Re: Ordering of directory operations maintained across system crashes in Btrfs?

2014-03-13 Thread Goswin von Brederlow
On Mon, Mar 03, 2014 at 11:56:49AM -0600, thanumalayan mad wrote:
 Chris,
 
 Great, thanks. Any guesses whether other filesystems (disk-based) do
 things similar to the last two examples you pointed out? Saying we
 think 3 normal filesystems reorder stuff seems to motivate
 application developers to fix bugs ...
 
 Also, just for more information, the sequence we observed was,
 
 Thread A:
 
 unlink(foo)
 rename(somefile X, somefile Y)
 fsync(somefile Z)
 
 The source and destination of the renamed file are unrelated to the
 fsync. But the rename happens in the fsync()'s transaction, while
 unlink() is delayed. I guess this has something to do with backrefs
 too.
 
 Thanks,
 Thanu
 
 On Mon, Mar 3, 2014 at 11:43 AM, Chris Mason c...@fb.com wrote:
  On 02/25/2014 09:01 PM, thanumalayan mad wrote:
 
  Hi all,
 
  Slightly complicated question.
 
  Assume I do two directory operations in a Btrfs partition (such as an
  unlink() and a rename()), one after the other, and a crash happens
  after the rename(). Can Btrfs (the current version) send the second
  operation to the disk first, so that after the crash, I observe the
  effects of rename() but not the effects of the unlink()?
 
  I think I am observing Btrfs re-ordering an unlink() and a rename(),
  and I just want to confirm that my observation is true. Also, if Btrfs
  does send directory operations to disk out of order, is there some
  limitation on this? Like, is this restricted to only unlink() and
  rename()?
 
  I am looking at some (buggy) applications that use Btrfs, and this
  behavior seems to affect them.
 
 
  There isn't a single answer for this one.
 
  You might have
 
  Thread A:
 
  ulink(foo);
  rename(somefile, somefile2);
  crash
 
  This should always have the rename happen before or in the same transaction
  as the rename.
 
  Thread A:
 
  ulink(dirA/foo);
  rename(dirB/somefile, dirB/somefile2);
 
  Here you're at the mercy of what is happening in dirB.  If someone fsyncs
  that directory, it may hit the disk before the unlink.
 
  Thread A:
 
  ulink(foo);
  rename(somefile, somefile2);
  fsync(somefile);
 
  This one is even fuzzier.  Backrefs allow us to do some file fsyncs without
  touching the directory, making it possible the unlink will hit disk after
  the fsync.
 
  -chris

As I understand it POSIX only garanties that the in-core data is
updated by the syscalls in-order. On crash anything can happen. If the
application needs something to be commited to disk then it needs to
fsync(). Specifically it needs to fsync() the changed files AND
directories.

From man fsync:

   Calling  fsync()  does  not  necessarily  ensure  that the entry in the
   directory containing the file has  also  reached  disk.   For  that  an
   explicit fsync() on a file descriptor for the directory is also needed.

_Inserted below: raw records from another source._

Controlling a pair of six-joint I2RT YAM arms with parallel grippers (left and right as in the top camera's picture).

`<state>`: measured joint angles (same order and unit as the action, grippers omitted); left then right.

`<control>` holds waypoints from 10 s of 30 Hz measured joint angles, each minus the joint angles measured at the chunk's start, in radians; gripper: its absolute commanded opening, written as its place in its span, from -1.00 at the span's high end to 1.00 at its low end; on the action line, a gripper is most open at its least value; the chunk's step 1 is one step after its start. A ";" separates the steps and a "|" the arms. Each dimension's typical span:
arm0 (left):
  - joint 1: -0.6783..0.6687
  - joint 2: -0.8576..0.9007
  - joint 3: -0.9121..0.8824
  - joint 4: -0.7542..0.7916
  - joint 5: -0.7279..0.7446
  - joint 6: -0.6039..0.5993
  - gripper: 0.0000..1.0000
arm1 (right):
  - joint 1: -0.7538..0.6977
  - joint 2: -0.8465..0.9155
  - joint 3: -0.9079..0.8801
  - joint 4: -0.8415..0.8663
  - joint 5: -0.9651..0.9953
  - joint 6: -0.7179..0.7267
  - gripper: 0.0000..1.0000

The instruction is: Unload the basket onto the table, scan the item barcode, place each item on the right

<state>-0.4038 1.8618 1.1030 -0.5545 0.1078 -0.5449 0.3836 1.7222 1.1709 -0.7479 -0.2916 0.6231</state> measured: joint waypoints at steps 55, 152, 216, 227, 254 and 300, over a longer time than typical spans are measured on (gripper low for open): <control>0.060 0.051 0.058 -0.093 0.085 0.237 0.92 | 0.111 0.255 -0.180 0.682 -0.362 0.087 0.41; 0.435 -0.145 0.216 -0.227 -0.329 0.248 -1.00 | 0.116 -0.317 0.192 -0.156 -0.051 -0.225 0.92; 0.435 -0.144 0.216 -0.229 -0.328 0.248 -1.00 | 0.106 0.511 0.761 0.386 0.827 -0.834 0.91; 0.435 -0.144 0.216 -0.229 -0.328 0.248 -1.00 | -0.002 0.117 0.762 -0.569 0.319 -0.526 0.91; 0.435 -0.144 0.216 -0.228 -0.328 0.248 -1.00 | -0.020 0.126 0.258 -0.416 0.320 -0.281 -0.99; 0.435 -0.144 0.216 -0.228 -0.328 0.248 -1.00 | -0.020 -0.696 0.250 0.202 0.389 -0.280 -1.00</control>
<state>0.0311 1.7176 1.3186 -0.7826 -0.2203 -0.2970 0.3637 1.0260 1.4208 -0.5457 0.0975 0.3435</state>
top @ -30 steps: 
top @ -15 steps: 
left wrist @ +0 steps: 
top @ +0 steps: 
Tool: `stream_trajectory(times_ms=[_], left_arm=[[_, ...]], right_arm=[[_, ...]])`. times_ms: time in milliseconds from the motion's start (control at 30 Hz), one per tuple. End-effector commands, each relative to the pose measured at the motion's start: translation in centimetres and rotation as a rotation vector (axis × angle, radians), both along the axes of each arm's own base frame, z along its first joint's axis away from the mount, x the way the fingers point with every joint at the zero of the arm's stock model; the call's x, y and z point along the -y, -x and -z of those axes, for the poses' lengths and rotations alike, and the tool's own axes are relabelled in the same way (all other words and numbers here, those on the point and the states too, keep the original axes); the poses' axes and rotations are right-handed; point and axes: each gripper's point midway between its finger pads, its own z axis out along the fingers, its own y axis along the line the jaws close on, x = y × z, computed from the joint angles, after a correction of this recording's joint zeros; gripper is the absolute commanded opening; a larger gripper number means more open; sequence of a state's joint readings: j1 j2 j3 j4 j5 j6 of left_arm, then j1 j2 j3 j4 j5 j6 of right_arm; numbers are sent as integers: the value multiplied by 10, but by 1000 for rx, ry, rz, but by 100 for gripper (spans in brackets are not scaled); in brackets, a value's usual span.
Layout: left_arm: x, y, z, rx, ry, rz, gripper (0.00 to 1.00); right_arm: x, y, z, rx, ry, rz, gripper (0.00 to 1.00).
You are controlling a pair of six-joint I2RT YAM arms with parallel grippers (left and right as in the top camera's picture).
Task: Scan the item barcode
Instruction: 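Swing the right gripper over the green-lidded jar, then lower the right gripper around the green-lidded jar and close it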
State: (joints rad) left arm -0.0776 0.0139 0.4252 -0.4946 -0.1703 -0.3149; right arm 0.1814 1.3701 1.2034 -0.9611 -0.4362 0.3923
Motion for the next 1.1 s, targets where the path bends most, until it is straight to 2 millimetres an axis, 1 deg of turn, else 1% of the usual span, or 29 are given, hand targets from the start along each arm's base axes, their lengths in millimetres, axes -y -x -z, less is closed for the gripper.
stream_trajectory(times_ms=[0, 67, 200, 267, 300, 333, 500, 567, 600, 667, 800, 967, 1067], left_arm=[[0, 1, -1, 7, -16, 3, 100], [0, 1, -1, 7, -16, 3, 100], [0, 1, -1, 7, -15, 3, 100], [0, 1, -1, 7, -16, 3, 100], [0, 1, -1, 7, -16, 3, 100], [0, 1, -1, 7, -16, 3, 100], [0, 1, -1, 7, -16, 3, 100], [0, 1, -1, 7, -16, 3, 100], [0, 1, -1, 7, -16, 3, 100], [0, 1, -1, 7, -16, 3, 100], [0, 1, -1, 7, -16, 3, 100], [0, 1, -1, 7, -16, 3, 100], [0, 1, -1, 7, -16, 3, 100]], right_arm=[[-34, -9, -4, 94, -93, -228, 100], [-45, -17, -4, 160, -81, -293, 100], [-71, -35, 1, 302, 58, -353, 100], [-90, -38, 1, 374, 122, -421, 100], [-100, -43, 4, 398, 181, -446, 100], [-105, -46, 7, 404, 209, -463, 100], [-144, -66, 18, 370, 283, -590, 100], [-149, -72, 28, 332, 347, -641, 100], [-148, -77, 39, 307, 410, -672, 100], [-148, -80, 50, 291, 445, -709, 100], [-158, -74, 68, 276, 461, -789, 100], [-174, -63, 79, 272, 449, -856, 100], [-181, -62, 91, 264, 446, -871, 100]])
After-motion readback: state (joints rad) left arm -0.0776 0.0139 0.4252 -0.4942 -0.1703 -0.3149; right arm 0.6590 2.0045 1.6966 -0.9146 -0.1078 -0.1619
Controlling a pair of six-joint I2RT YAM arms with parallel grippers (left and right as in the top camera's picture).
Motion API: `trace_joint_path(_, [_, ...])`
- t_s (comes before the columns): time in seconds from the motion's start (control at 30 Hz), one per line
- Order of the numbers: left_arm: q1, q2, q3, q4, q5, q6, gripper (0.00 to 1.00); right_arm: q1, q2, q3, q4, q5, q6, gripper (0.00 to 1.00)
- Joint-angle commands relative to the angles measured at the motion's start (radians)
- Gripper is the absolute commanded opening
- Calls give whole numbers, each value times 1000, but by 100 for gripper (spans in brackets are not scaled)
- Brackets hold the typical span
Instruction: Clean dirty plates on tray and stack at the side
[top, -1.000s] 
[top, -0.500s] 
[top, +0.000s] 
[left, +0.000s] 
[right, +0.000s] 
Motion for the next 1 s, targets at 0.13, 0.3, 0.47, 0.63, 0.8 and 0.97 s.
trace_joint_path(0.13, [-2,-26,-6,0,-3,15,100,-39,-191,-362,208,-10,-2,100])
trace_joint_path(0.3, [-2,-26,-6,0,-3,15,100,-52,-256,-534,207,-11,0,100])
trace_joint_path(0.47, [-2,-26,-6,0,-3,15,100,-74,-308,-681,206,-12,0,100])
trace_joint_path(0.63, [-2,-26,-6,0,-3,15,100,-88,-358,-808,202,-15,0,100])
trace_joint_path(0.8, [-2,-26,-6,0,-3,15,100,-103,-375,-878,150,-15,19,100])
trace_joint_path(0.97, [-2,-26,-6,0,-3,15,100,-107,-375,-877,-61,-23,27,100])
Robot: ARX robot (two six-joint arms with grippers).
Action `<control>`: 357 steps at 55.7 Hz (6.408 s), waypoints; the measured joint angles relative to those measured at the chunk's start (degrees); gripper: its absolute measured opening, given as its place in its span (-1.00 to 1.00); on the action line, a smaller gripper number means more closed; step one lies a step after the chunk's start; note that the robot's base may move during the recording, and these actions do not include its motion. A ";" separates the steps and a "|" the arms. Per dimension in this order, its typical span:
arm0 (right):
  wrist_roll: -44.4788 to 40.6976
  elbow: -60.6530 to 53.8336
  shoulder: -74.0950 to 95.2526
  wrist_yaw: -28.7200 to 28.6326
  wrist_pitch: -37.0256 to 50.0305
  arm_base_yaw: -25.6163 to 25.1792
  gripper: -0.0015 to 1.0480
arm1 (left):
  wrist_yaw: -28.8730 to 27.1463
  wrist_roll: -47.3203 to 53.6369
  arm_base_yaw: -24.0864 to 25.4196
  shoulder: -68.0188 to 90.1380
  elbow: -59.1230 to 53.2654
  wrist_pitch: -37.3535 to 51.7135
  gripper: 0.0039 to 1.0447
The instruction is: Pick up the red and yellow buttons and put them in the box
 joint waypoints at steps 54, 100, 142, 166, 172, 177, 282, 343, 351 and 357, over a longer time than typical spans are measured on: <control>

So the fsync(somefile) above doesn't necessarily force the rename to
disk.


My experience with fuse tells me that at least fuse handles operations
in parallel and only blocks a later operation if it is affected by an
earlier operation. An unlink in one directory can (and will) run in
parallel to a rename in another directory. Then, depending on how
threads get scheduled, the rename can complete before the unlink.

My conclusion is that you need to fsync() the directory to ensure the
metadata update has made it to the disk if you require that. Otherwise
you have to be able to cope with (meta)data loss on crash.


Note: https://code.google.com/p/leveldb/issues/detail?id=189 talks a
lot about journaling and that any yournaling filesystem should
preserve the order. I think that is rather pointless for two reasons:

1) The journal gets replayed after a crash so in whatever order the
two journal entries are written doesn't matter. They both make it to
disk. You can't see one without the other. This is assuming you
fsync()ed the dirs so force the metadata change into the journal in
the first place.

2) btrfs afaik doesn't have any journal since COW already garanties
atomic updates and crash protection.


Overall I also think the fear of fsync() is overrated for this issue.
This would only happen on programm start or whenever you open a
database. Not somthing that happens every second.

MfG
Goswin
--
To unsubscribe from this list: send the line unsubscribe linux-btrfs in
the body of a message to majord...@vger.kernel.org
More majordomo info at  http://vger.kernel.org/majordomo-info.html


Re: What to do about df and btrfs fi df

2014-02-18 Thread Goswin von Brederlow
On Mon, Feb 17, 2014 at 06:08:20PM +0100, David Sterba wrote:
 On Mon, Feb 10, 2014 at 01:41:23PM -0500, Josef Bacik wrote:
  
  
  On 02/10/2014 01:36 PM, cwillu wrote:
  IMO, used should definitely include metadata, especially given that we
  inline small files.
  
  I can convince myself both that this implies that we should roll it
  into b_avail, and that we should go the other way and only report the
  actual used number for metadata as well, so I might just plead
  insanity here.
  
  
  I could be convinced to do this.  So we have
  
  total: (total disk bytes) / (raid multiplier)
  used: (total used in data block groups) +
  (total used in metadata block groups)
  avail: total - (total used in data block groups +
  total metadata block groups)
 
 The size of global block reserve should be IMO subtracted from 'avail',
 this reports the space as free, but is in fact not.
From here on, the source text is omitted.